Le démenti de l’Élysée n’a en tout cas pas convaincu le réseau X. Le journaliste américain Alex Jones a publié dimanche une photo tirée de la vidéo de l’AFP qui ne correspond pas à celle diffusée par l’Élysée. Les deux clichés ont été soumis au chatbot d’intelligence artificielle Gork qui subodore que l’un des deux a été retouché. Lequel ? Gork explique pourquoi il pense que l’image originale n’est pas celle publiée par l’Élysée. Chacun est toutefois invité à reproduire l’expérience pour vérifier si un mouchoir usagé est capable d’adopter spontanément la même forme que celle présentée sur le cliché fourni par les équipes d’Emmanuel Macron. Nous n’avons pas réussi pour notre part à restituer cet énigmatique fond rectangulaire.
La presse fidèle au poste
Le plus surprenant (ou pas) dans cette affaire reste la rapidité avec laquelle les médias ont arbitré entre ces deux hypothèses, la possibilité que le chef de l’État ait pu consommer de la cocaïne ayant été immédiatement qualifiée de fakenews. Sur quelle base ? Celle qu’un président ne pourrait pas faire cela, point barre. L’ancien officier de renseignement du Corps des Marines américain, Scott Ritter, s’est étonné de ce manque de curiosité pour une question d’apparence futile, mais qui dans le contexte actuel est tout sauf anecdotique :
Si le président des États-Unis était pris avec un sac de cocaïne et tout le matériel connexe, tous les médias américains seraient en délire. Le président français, le chancelier allemand et le Premier ministre britannique sont surpris en flagrant délit de consommation de cocaïne, et leurs médias respectifs restent muets. C’est comme si tout le monde comprenait que l’Europe est dirigée par une bande de toxicomanes et de cocaïnomanes.

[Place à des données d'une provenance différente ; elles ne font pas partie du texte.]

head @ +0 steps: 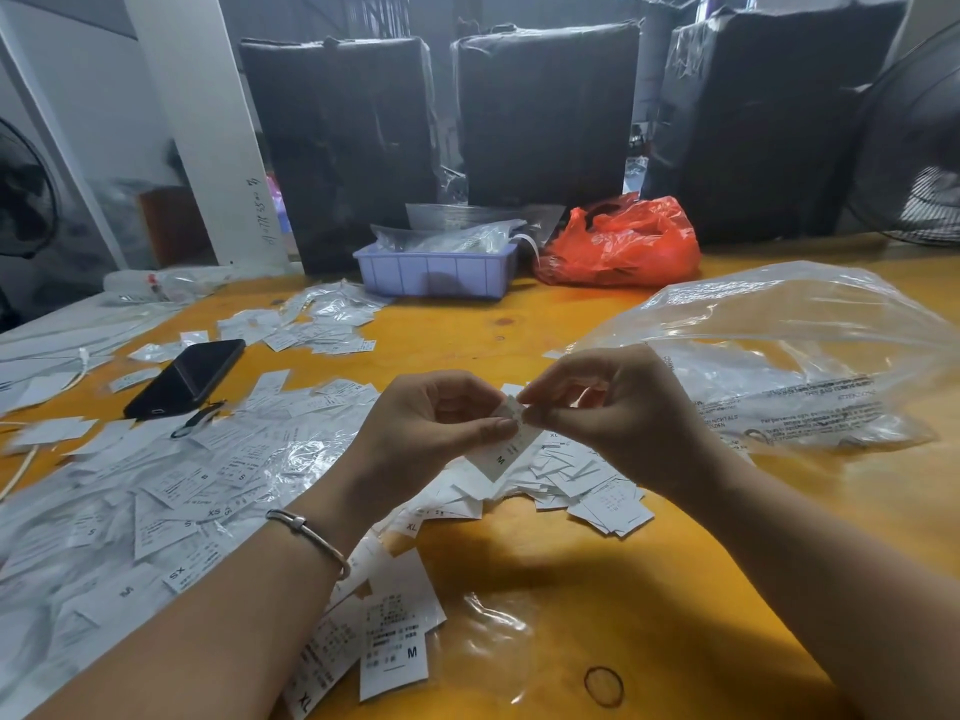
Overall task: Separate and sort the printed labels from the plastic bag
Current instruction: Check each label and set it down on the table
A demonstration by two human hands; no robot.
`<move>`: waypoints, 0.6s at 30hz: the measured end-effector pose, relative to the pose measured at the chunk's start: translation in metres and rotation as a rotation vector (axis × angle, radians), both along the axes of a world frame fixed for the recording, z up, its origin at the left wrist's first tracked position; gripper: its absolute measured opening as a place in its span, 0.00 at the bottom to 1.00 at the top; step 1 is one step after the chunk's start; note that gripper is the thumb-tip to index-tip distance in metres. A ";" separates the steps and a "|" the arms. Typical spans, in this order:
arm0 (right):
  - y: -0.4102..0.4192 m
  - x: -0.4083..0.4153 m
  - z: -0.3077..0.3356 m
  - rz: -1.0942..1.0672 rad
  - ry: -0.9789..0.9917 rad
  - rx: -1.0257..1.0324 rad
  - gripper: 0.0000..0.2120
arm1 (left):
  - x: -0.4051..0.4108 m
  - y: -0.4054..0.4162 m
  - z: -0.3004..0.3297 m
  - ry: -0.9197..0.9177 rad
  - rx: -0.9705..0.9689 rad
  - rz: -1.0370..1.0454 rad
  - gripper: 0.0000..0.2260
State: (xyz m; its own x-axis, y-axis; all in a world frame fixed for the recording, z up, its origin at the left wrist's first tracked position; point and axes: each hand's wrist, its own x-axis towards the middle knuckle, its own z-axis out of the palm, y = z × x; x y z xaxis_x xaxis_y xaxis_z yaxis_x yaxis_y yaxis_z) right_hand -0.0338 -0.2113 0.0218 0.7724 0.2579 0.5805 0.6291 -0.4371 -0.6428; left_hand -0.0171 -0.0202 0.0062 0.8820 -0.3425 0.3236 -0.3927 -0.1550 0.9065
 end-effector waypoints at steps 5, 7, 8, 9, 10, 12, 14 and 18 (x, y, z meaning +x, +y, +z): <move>0.002 -0.001 -0.001 0.057 0.160 0.032 0.04 | -0.002 -0.001 0.001 -0.013 0.007 -0.011 0.15; 0.001 0.002 -0.002 0.067 0.246 0.055 0.04 | -0.002 0.000 0.001 -0.029 0.038 0.004 0.13; 0.001 0.003 -0.002 0.070 0.297 0.069 0.05 | -0.002 0.000 0.001 -0.032 0.043 0.009 0.12; 0.001 0.005 -0.003 0.077 0.351 0.079 0.07 | -0.001 0.000 0.001 -0.030 0.040 0.011 0.11; 0.000 0.006 -0.003 0.090 0.410 0.087 0.09 | -0.001 0.000 0.000 -0.028 0.038 0.012 0.12; -0.003 0.007 -0.004 0.136 0.521 0.094 0.13 | 0.000 0.001 0.000 -0.023 0.043 0.017 0.12; -0.007 0.009 -0.004 0.124 0.537 0.073 0.11 | 0.001 0.001 0.000 -0.024 0.052 0.029 0.09; -0.028 0.026 -0.013 -0.405 0.185 -0.257 0.08 | 0.009 0.010 -0.002 -0.150 0.151 0.208 0.06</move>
State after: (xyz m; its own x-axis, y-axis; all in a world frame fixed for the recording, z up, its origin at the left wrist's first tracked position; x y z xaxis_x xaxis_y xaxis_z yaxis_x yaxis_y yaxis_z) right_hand -0.0076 -0.2394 0.0088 0.9236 0.0331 0.3820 0.2625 -0.7807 -0.5671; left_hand -0.0085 -0.0099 0.0038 0.8844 -0.2132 0.4153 -0.4666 -0.3748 0.8011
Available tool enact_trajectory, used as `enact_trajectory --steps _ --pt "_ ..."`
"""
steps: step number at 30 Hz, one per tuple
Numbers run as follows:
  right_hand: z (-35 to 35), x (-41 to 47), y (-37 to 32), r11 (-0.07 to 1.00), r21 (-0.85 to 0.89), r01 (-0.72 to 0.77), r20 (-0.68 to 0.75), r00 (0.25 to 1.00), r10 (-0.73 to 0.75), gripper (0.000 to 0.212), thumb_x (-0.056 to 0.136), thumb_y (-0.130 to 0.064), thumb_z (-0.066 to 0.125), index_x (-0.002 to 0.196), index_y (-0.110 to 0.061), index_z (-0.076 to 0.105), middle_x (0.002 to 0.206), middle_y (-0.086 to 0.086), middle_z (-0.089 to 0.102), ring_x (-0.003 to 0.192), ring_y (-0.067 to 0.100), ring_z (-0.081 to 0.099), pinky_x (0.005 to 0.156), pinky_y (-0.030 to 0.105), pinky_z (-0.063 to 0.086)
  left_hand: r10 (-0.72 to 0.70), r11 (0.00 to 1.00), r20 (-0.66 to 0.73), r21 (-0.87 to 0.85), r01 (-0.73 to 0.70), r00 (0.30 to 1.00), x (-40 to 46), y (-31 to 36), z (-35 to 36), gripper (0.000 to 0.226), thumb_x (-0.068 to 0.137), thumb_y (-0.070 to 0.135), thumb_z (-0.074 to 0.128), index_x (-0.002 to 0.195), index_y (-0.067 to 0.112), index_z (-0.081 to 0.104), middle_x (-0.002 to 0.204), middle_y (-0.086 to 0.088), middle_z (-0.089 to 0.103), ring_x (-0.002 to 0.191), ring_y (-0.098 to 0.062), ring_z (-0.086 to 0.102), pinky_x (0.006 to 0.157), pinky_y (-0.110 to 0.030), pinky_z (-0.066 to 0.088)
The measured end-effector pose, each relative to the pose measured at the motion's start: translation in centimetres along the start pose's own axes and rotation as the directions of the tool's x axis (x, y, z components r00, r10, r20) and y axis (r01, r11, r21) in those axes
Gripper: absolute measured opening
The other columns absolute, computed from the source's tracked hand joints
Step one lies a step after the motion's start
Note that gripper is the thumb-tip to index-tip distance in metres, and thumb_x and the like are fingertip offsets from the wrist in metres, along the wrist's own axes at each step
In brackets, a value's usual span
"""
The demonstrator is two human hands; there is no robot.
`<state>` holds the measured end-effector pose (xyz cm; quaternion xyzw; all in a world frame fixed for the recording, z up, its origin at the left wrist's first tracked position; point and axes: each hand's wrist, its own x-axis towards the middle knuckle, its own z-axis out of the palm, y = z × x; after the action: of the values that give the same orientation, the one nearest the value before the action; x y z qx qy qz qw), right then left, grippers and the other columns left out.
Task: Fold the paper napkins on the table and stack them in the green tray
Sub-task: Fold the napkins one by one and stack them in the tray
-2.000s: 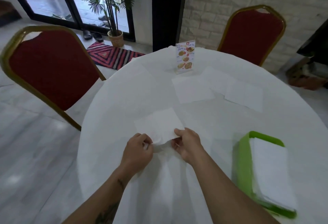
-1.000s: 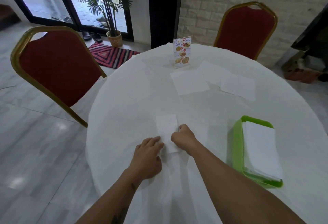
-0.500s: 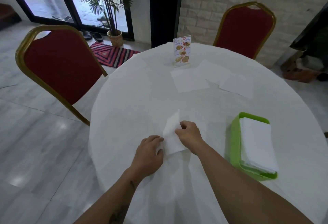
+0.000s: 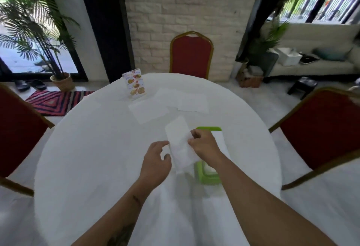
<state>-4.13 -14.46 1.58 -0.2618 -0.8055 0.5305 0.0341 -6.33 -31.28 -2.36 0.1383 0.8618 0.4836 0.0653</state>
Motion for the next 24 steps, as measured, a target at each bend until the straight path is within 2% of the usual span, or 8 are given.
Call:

https://twitter.com/RealScottRitter/status/1921581332578160918
Si cette interprétation est correcte, alors nous avons un problème. Qu’Emmanuel Macron apparaisse publiquement dans un état second lors d’un déplacement à des fins récréatives est une chose. Que sa lucidité et l’intégrité de son état mental soient compromises par une addiction en est une autre s’il doit demain décider de l’emploi de la force nucléaire, ce qui est sa prérogative comme il l’a récemment rappelé. Or de deux choses l’une. Soit Emmanuel Macron est véritablement l’homme qui prend les décisions à la tête du pays, et dans ce cas, s’il consomme de la cocaïne est une affaire d’État. Soit ce n’est pas lui qui décide, et ceux qui le font à sa place le laissent s’amuser et sombrer dans la dépendance pour mieux le contrôler. Et nous avons là aussi un problème qui mérite d’être traité avec moins de légèreté que celle qui nous est proposée aujourd’hui/
In fine, qu’Emmanuel Macron ait voulu dissimuler un banal mouchoir usager comme un enfant pris la main dans le pot de confiture ou un chat surpris en train de faire ses besoins à l’extérieur de la litière, ou qu’il ait été surpris en flagrant délit de consommation de cocaïne ne change pas grand-chose à l’affaire. Le problème est que personne n’a été surpris par la seconde hypothèse, ni n’a été convaincu par le commentaire proposé en appui par l’Élysée présentant les trois hommes comme des artisans de la paix.